Ummmmmmm ever heard of a guy called Dan Henderson??? A 185'er who has wins at MW, LHW, and HW. Held 2 titles in 2 different weight classes simultaneously. Oh and is about to fight everyones favorite heavyweight Fedor.


----------



## Sambo de Amigo (Sep 24, 2010)

Probably because GSP would beat if they were to fight.


----------



## Sambo de Amigo (Sep 24, 2010)

Toxic said:


> There is a major difference, I want to see great fights you want to see squash matches. The only difference is that in reality none of the little guys would fight if there were no weight classes. They would simply find other lines of work not stick around and be cannon fodder. That would leave us a bunch of HW's the most boring division in all of mma. They are big slow and run out of gas quickly.
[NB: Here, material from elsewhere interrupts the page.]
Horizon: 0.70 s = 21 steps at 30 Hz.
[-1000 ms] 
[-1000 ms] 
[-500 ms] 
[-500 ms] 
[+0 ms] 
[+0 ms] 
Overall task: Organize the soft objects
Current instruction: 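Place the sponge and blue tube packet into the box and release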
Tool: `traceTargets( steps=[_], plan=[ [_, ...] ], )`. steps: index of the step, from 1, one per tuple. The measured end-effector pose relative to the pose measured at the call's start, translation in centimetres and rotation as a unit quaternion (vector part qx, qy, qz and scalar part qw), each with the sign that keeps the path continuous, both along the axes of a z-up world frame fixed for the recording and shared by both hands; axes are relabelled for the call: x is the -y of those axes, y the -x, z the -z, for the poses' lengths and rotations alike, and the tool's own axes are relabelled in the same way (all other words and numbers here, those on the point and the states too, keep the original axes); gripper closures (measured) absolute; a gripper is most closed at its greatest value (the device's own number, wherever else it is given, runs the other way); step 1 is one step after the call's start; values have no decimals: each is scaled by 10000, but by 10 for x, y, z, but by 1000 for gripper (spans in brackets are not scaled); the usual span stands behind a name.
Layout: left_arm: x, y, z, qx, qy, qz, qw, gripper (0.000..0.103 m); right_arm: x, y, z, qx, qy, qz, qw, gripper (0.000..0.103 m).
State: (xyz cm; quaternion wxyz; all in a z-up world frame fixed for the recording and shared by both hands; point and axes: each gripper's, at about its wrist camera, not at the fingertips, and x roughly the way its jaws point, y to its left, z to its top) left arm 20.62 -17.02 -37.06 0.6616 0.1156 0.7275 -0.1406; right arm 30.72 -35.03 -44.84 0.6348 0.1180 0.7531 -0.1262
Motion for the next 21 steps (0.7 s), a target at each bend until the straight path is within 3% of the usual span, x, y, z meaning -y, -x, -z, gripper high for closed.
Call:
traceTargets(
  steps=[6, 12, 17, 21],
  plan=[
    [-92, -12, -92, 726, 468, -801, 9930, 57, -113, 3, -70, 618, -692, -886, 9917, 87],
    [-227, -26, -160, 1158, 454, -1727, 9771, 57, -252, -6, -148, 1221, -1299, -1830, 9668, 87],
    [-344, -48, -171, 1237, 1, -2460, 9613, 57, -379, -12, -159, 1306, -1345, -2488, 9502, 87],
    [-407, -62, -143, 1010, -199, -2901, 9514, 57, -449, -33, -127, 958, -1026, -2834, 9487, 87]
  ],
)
F**** that I want to see fights like the great one Faber and Cruz put on because the HW division has never had fights that good.


I agree and disagree , HW's can produce great fights just see Fedor etc but the majority like you say suck.


----------



## PheelGoodInc (Jul 23, 2009)

GSP should be ahead of Silva. GSP has dominated every single person he's ever fought. Even in his two losses he completely dominated the re-matches. Whether you finish or not should have no bearing on your dominance. Silva got his ass kicked by Sonnen for 23 minutes. The best P4P fighter in the would shouldn't get his ass handed to him for that long.

Silva is number two. GSP is number one.


----------



## SideWays222 (Sep 9, 2008)

PheelGoodInc said:


> GSP should be ahead of Silva. GSP has dominated every single person he's ever fought. Even in his two losses he completely dominated the re-matches. Whether you finish or not should have no bearing on your dominance. Silva got his ass kicked by Sonnen for 23 minutes. The best P4P fighter in the would shouldn't get his ass handed to him for that long.
> 
> Silva is number two. GSP is number one.


Yeah i tend to agree. Silva just has a style thats better for finishes. Silva doesnt exactly dominate all his opponents before he finishes them. GSP on the other hand tends to dominate 25min until his eye poke to Jake Shields.


----------



## Spec0688 (Sep 9, 2007)

Yeah, I have been saying since the start that P4P status shouldn't just be KOs. The one thing that puts GSP ahead of Silva for the #1 spot in my eyes is that he fights and puts his opponents in situations where he wants the fight. Silva on the other hand tries to provoke fighters with taunts so he can counter them(Forrest, Leites, Maia). 

I don't want to nitpick here but Chael is the only fighter who wasn't tailor made for a Silva KO, I don't want to name Henderson because he using his wrestling more for TDD to keep the fight standing, not a true GnP fighter. Forrest over committed and Silva put him down which ended up one of the best KOs I have seen. Leites and Maia have no wrestling and no striking, pure BJJ. 

Can't say anything about Vitor Belfort. Silva really shocked me with how quick he was able to finish that fight, caught Belfort flat footed.

GSP is facing wrestlers,strikers and JJ fighters and dominating them in every category. I don't want to take anything away from what Anderson has done, he has phenomenal movement and pin point striking but his weakness is wrestling and Sonnen was the first real test for him in that category. 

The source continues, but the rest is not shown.